My bad, I removed “(cognitive)” from my text.
> Believing a clock is working is something that happens as a result of knowing how to read a clock and looking towards one as a means to know what time it is. Things such as these are not the sort of things that we say have truth conditions. Rather, they are the truth conditions of statements about what's happened, and/or is happening. […] The truth conditions of the statement are another matter altogether…
OK, so you are contrasting statements and things happening outside statements, and claim that truth values can be attributed only to statements and not to things that happen. Since beliefs are something that happens in the world, they do not have truth values. Is that it? If so, the least I can say is that I find it highly counter-intuitive for 2 reasons:
- Statements are taken to be true or false b/c they describe something happening, yet the sequence of verbal/written signs that constitute a sentence do not seem capable to describe anything by themselves. They do only if someone is expressing her belief about how things are through verbal/written signs and related linguistic rules. So truth-values are attributed derivatively to statements because they are originally attributed to beliefs.
- We attribute beliefs also to non-human animals and infants incapable of producing or understanding verbal/written statements. Yet we do not take their beliefs to be beyond any cognitive accuracy assessments, just because they happen to have them. Actually we would take as a sign of intelligent behavior from animals and kids, one were beliefs could be revised over time based on past cognitive failures.
> It makes no sense to me to talk about the truth conditions of (believing "a clock is working"). That does not at all seem to be a truth apt set of meaningful marks contained within the parentheses.
Profiting from you own suggestion, I would encourage you to change your phrasing style from:
S believes that p (where p is not a statement but the referent of the statement ‘p’ in the real world)
S believes that ‘p’ (where ‘p’ is a statement)
To:
(S believes that p) (where all the items within parentheses - or other types of brackets - are taken to be the referents in the real world of the belief ascription “S believes that p”, as such the expression within parentheses is neither true nor false)
S believes that p (as a statement, more precisely a belief ascription, that can be true or false)
The second rendering would not conflict with more common ways of reporting beliefs as propositional attitudes. In other words, it will spare others to adopt your non-conventional phrasing style, or to be always misrendered/misunderstood wrt to your view. Unless there are substantial reasons to not do it, and I would like to hear which ones.

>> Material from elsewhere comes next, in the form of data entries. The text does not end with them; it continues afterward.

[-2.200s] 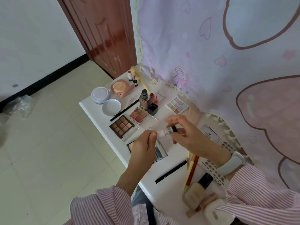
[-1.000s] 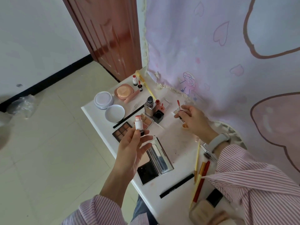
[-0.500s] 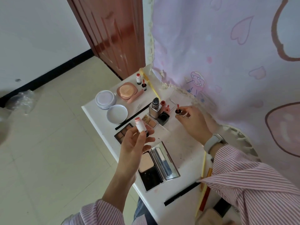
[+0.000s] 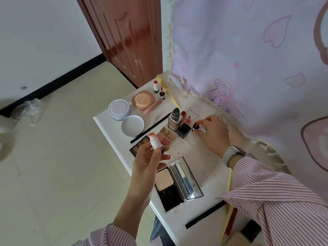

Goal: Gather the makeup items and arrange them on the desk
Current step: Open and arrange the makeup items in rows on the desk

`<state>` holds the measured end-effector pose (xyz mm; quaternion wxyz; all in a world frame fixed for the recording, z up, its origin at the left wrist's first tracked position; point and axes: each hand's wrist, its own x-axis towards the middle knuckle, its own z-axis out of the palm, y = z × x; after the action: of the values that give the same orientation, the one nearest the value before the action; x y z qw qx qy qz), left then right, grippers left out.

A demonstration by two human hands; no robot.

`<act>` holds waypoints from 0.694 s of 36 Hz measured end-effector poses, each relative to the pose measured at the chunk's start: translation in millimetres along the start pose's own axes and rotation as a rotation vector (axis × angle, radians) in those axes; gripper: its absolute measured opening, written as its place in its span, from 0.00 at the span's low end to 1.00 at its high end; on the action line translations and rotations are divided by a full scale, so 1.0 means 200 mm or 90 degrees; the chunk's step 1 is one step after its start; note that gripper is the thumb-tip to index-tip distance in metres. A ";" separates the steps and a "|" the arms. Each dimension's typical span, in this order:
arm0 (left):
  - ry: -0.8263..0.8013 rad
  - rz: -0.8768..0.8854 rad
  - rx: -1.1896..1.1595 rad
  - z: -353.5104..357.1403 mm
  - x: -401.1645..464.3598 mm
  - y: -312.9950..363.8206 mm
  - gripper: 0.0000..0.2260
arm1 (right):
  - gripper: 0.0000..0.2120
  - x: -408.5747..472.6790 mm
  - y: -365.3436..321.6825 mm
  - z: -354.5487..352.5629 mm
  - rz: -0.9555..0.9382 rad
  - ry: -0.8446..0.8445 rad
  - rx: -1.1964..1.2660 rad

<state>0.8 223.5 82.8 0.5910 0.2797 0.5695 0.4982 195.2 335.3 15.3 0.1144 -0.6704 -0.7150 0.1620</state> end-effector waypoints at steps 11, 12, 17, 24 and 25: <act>-0.019 0.014 0.002 0.05 0.01 -0.01 0.13 | 0.06 -0.19 -0.07 -0.14 0.008 0.109 0.266; -0.022 0.019 0.016 0.06 0.01 -0.01 0.13 | 0.05 -0.22 -0.10 -0.18 0.006 0.069 0.350; -0.045 0.068 0.102 0.16 -0.01 -0.01 0.08 | 0.08 -0.32 -0.23 -0.34 -0.026 -0.132 0.524; -0.069 0.138 0.233 0.23 -0.02 -0.01 0.06 | 0.06 -0.36 -0.25 -0.35 0.008 -0.097 0.535; -0.038 0.164 0.265 0.23 -0.02 0.00 0.07 | 0.07 -0.35 -0.24 -0.35 0.024 -0.067 0.552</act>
<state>45.6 231.2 92.2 0.4687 0.4803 0.6020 0.4327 183.1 268.0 102.1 0.3459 -0.5640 -0.5733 0.4832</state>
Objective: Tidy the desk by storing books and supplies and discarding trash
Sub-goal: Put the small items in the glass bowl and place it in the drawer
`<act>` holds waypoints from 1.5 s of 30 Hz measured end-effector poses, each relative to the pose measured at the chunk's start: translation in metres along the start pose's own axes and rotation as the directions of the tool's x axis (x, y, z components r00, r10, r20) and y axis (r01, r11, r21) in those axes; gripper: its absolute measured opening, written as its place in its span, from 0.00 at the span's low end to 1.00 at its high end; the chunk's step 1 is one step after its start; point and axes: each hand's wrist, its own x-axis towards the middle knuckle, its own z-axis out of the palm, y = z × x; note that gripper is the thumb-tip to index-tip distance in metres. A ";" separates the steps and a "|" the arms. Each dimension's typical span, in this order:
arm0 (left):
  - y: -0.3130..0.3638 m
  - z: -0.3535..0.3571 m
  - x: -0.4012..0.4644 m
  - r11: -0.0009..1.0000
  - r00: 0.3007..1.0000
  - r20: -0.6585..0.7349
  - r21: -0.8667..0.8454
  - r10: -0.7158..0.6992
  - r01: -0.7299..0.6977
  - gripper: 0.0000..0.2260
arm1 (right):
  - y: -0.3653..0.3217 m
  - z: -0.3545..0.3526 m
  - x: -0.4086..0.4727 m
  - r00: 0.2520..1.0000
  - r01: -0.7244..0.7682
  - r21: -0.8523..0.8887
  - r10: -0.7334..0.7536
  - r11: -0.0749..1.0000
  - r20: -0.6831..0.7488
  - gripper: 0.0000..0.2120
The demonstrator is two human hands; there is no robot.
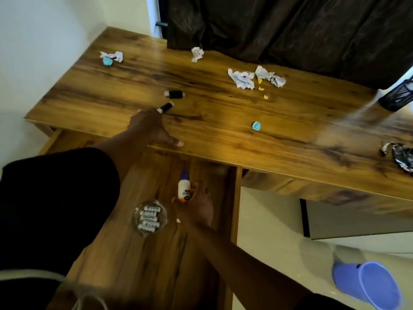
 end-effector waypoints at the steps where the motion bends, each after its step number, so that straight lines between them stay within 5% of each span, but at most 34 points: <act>1: 0.004 -0.005 -0.007 1.000 1.000 -0.005 0.016 -0.004 0.004 0.55 | 0.004 0.005 -0.003 1.000 -0.024 -0.005 0.024 1.000 0.008 0.31; 8: 0.028 -0.056 -0.095 0.996 0.997 -0.022 0.053 0.069 -0.068 0.59 | 0.028 0.040 -0.018 0.990 -0.139 0.076 0.137 0.987 0.037 0.31; 15: 0.042 -0.085 -0.147 0.988 0.993 0.011 0.102 0.119 -0.119 0.52 | 0.035 0.042 -0.019 0.995 -0.097 0.095 0.096 0.991 0.016 0.28; 20: 0.051 -0.091 -0.146 0.968 0.992 0.034 0.218 0.120 -0.124 0.61 | 0.039 0.040 -0.019 0.998 -0.058 0.106 0.056 0.993 0.022 0.27; 27: 0.053 -0.092 -0.144 0.950 0.991 0.041 0.281 0.129 -0.136 0.69 | 0.026 0.020 -0.013 0.986 0.131 -0.053 -0.136 0.990 -0.101 0.29; 36: 0.043 -0.076 -0.116 0.970 0.999 0.009 0.240 0.040 -0.041 0.77 | -0.031 -0.018 0.040 0.894 0.417 -0.065 -0.422 0.907 -0.149 0.14; 39: 0.042 -0.073 -0.117 0.983 0.999 -0.054 0.182 -0.005 0.014 0.59 | -0.058 -0.027 0.074 0.859 0.494 -0.049 -0.496 0.868 -0.131 0.12; 43: 0.042 -0.083 -0.126 0.951 0.995 -0.026 0.296 0.095 -0.084 0.64 | -0.099 -0.039 0.136 0.832 0.521 -0.265 -0.552 0.811 -0.054 0.18; 45: 0.040 -0.095 -0.120 0.901 0.980 -0.044 0.403 0.196 -0.162 0.52 | -0.122 -0.044 0.166 0.820 0.540 -0.378 -0.572 0.752 0.034 0.19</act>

> The statement about the clock is true when and only when a clock is working. The statement about Jack's belief is true when and only when it corresponds to Jack's belief.
All right, and if “Jack’s believes that a clock is working” is true, does this imply that “a clock is working” is true?
> Belief consists entirely of meaningful correlations drawn between directly and/or indirectly perceptible things by a creature with the biological machinery capable of doing so.
I’m not sure to understand what “drawing meaningful correlations” is supposed to mean. But I find this definition counter-intuitive, b/c one can draw meaningful correlations without believing anything: fantasizing or contemplating a painting are ways where we draw meaningful correlations but that doesn’t mean we believe any of that; even the simple understanding of a statements whose truth-value we acknowledge is unknown to us, requires “meaningful correlations” to be drawn yet understanding a statement is not believing what the statement says.